## WORK ITEM
Exact copies of all the records are to be printed.

## DATA SHOWN
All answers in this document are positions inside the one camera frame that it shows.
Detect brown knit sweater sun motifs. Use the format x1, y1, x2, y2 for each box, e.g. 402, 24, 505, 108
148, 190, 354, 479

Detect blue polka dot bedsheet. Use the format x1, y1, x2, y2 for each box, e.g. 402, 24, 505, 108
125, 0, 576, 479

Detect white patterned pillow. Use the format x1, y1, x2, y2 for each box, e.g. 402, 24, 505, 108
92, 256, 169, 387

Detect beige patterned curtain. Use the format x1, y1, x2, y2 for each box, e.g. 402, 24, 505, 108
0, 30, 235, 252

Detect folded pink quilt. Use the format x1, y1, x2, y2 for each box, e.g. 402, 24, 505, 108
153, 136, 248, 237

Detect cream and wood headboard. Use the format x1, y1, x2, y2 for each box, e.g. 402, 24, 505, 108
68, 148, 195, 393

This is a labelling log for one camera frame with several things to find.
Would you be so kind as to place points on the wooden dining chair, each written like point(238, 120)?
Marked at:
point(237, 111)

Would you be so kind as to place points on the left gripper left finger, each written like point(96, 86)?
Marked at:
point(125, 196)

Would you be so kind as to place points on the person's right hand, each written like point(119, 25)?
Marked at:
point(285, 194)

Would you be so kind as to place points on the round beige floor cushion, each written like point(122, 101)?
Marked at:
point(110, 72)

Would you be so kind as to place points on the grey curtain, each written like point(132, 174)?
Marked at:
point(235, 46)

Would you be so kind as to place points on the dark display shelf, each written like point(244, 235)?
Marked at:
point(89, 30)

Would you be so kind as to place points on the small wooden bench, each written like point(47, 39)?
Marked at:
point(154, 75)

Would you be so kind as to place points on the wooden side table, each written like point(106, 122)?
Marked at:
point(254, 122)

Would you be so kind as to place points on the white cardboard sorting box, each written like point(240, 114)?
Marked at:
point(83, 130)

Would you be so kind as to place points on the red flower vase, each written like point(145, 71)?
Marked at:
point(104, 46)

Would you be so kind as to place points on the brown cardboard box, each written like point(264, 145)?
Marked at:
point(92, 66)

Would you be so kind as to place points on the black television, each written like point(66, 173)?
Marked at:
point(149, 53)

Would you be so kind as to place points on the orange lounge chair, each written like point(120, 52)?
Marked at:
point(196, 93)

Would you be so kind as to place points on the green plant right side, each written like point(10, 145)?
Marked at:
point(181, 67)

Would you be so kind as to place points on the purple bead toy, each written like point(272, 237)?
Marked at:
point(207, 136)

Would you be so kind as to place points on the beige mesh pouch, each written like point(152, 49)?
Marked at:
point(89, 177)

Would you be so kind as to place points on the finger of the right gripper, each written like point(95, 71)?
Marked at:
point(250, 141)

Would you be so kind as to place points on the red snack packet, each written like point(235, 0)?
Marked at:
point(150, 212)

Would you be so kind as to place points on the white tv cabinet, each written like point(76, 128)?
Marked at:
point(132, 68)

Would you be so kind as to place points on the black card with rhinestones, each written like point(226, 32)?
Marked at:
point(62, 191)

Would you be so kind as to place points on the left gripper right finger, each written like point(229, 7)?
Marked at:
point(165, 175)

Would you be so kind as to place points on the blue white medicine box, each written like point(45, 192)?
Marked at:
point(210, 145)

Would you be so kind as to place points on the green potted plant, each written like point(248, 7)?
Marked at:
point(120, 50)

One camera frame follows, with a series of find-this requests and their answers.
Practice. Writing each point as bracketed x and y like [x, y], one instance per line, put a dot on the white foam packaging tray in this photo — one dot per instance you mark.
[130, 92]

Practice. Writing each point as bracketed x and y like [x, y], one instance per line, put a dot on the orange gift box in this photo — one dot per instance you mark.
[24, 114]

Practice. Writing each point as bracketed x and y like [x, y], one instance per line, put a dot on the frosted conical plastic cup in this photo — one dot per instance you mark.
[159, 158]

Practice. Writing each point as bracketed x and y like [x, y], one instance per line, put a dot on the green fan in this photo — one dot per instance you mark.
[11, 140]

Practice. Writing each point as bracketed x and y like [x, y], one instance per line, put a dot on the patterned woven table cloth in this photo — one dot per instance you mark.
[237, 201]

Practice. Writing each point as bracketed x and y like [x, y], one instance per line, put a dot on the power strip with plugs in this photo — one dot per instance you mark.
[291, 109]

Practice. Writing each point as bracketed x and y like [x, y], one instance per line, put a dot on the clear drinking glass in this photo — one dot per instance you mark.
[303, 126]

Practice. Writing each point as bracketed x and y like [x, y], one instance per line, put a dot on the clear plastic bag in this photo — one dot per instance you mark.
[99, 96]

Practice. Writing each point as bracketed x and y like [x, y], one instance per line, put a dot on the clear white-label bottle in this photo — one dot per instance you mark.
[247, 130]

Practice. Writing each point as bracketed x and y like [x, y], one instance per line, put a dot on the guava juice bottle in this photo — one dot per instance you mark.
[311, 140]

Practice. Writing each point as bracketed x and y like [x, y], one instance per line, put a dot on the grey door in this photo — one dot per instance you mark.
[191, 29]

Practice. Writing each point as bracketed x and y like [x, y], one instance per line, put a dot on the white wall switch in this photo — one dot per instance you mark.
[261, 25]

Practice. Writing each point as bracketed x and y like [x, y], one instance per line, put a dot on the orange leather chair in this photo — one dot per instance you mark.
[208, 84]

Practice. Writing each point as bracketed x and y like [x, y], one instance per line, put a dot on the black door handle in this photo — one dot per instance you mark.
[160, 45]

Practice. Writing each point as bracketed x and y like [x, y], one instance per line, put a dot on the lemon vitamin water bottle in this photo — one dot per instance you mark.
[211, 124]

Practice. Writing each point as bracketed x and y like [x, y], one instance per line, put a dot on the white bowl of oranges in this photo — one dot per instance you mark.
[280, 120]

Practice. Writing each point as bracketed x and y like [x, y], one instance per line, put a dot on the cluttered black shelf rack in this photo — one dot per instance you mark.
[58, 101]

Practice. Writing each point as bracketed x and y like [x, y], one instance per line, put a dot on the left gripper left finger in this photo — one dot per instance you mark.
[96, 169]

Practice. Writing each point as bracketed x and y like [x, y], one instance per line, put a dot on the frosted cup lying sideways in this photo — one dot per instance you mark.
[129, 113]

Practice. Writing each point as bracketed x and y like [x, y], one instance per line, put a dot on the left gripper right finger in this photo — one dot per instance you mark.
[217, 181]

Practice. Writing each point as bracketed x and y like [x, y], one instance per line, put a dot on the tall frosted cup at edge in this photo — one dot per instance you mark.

## ANSWER TO THIS EXERCISE
All answers in this document are positions inside the one camera frame that it shows.
Detect brown knit sweater sun motifs. Use the format x1, y1, x2, y2 for each box, e.g. 402, 24, 505, 108
148, 190, 354, 479

Detect blue polka dot bedsheet. Use the format x1, y1, x2, y2 for each box, e.g. 402, 24, 505, 108
125, 0, 576, 479

Detect white patterned pillow. Use the format x1, y1, x2, y2 for each box, e.g. 402, 24, 505, 108
92, 256, 169, 387

Detect beige patterned curtain. Use the format x1, y1, x2, y2 for each box, e.g. 402, 24, 505, 108
0, 30, 235, 252

Detect folded pink quilt. Use the format x1, y1, x2, y2 for each box, e.g. 402, 24, 505, 108
153, 136, 248, 237

Detect cream and wood headboard. Use the format x1, y1, x2, y2 for each box, e.g. 402, 24, 505, 108
68, 148, 195, 393

This is a labelling log for one camera frame with several things to find.
Would you be so kind as to place points on the wooden dining chair, each written like point(238, 120)?
Marked at:
point(237, 111)

Would you be so kind as to place points on the left gripper left finger, each written like point(96, 86)?
Marked at:
point(125, 196)

Would you be so kind as to place points on the person's right hand, each written like point(119, 25)?
Marked at:
point(285, 194)

Would you be so kind as to place points on the round beige floor cushion, each written like point(122, 101)?
Marked at:
point(110, 72)

Would you be so kind as to place points on the grey curtain, each written like point(132, 174)?
Marked at:
point(235, 46)

Would you be so kind as to place points on the dark display shelf, each written like point(244, 235)?
Marked at:
point(89, 30)

Would you be so kind as to place points on the small wooden bench, each written like point(47, 39)?
Marked at:
point(154, 75)

Would you be so kind as to place points on the wooden side table, each written like point(106, 122)?
Marked at:
point(254, 122)

Would you be so kind as to place points on the white cardboard sorting box, each written like point(240, 114)?
Marked at:
point(83, 130)

Would you be so kind as to place points on the red flower vase, each written like point(145, 71)?
Marked at:
point(104, 46)

Would you be so kind as to place points on the brown cardboard box, each written like point(264, 145)?
Marked at:
point(92, 66)

Would you be so kind as to place points on the black television, each written like point(66, 173)?
Marked at:
point(149, 53)

Would you be so kind as to place points on the orange lounge chair, each written like point(120, 52)?
Marked at:
point(196, 93)

Would you be so kind as to place points on the green plant right side, each written like point(10, 145)?
Marked at:
point(181, 67)

Would you be so kind as to place points on the purple bead toy, each written like point(272, 237)?
Marked at:
point(207, 136)

Would you be so kind as to place points on the beige mesh pouch, each written like point(152, 49)?
Marked at:
point(89, 177)

Would you be so kind as to place points on the finger of the right gripper, each written like point(95, 71)?
Marked at:
point(250, 141)

Would you be so kind as to place points on the red snack packet, each written like point(235, 0)?
Marked at:
point(150, 212)

Would you be so kind as to place points on the white tv cabinet, each written like point(76, 128)?
Marked at:
point(132, 68)

Would you be so kind as to place points on the black card with rhinestones, each written like point(226, 32)?
Marked at:
point(62, 191)

Would you be so kind as to place points on the left gripper right finger, each written like point(229, 7)?
Marked at:
point(165, 175)

Would you be so kind as to place points on the blue white medicine box, each written like point(45, 192)?
Marked at:
point(210, 145)

Would you be so kind as to place points on the green potted plant, each written like point(248, 7)?
Marked at:
point(120, 50)

One camera frame follows, with a series of find-this requests and their answers.
Practice. Writing each point as bracketed x and y like [x, y], one instance per line, put a dot on the white foam packaging tray in this photo — one dot per instance you mark.
[130, 92]

Practice. Writing each point as bracketed x and y like [x, y], one instance per line, put a dot on the orange gift box in this photo — one dot per instance you mark.
[24, 114]

Practice. Writing each point as bracketed x and y like [x, y], one instance per line, put a dot on the frosted conical plastic cup in this photo — one dot per instance you mark.
[159, 158]

Practice. Writing each point as bracketed x and y like [x, y], one instance per line, put a dot on the green fan in this photo — one dot per instance you mark.
[11, 140]

Practice. Writing each point as bracketed x and y like [x, y], one instance per line, put a dot on the patterned woven table cloth in this photo — one dot per instance you mark.
[237, 201]

Practice. Writing each point as bracketed x and y like [x, y], one instance per line, put a dot on the power strip with plugs in this photo — one dot per instance you mark.
[291, 109]

Practice. Writing each point as bracketed x and y like [x, y], one instance per line, put a dot on the clear drinking glass in this photo — one dot per instance you mark.
[303, 126]

Practice. Writing each point as bracketed x and y like [x, y], one instance per line, put a dot on the clear plastic bag in this photo — one dot per instance you mark.
[99, 96]

Practice. Writing each point as bracketed x and y like [x, y], one instance per line, put a dot on the clear white-label bottle in this photo — one dot per instance you mark.
[247, 130]

Practice. Writing each point as bracketed x and y like [x, y], one instance per line, put a dot on the guava juice bottle in this photo — one dot per instance you mark.
[311, 140]

Practice. Writing each point as bracketed x and y like [x, y], one instance per line, put a dot on the grey door in this photo — one dot per instance you mark.
[191, 29]

Practice. Writing each point as bracketed x and y like [x, y], one instance per line, put a dot on the white wall switch in this photo — one dot per instance you mark.
[261, 25]

Practice. Writing each point as bracketed x and y like [x, y], one instance per line, put a dot on the orange leather chair in this photo — one dot per instance you mark.
[208, 84]

Practice. Writing each point as bracketed x and y like [x, y], one instance per line, put a dot on the black door handle in this photo — one dot per instance you mark.
[160, 45]

Practice. Writing each point as bracketed x and y like [x, y], one instance per line, put a dot on the lemon vitamin water bottle in this photo — one dot per instance you mark.
[211, 124]

Practice. Writing each point as bracketed x and y like [x, y], one instance per line, put a dot on the white bowl of oranges in this photo — one dot per instance you mark.
[280, 120]

Practice. Writing each point as bracketed x and y like [x, y], one instance per line, put a dot on the cluttered black shelf rack in this photo — one dot per instance you mark.
[58, 101]

Practice. Writing each point as bracketed x and y like [x, y], one instance per line, put a dot on the left gripper left finger in this photo — one dot per instance you mark.
[96, 169]

Practice. Writing each point as bracketed x and y like [x, y], one instance per line, put a dot on the frosted cup lying sideways in this photo — one dot per instance you mark.
[129, 113]

Practice. Writing each point as bracketed x and y like [x, y], one instance per line, put a dot on the left gripper right finger in this photo — one dot per instance you mark.
[217, 181]

Practice. Writing each point as bracketed x and y like [x, y], one instance per line, put a dot on the tall frosted cup at edge in this photo — one dot per instance you mark.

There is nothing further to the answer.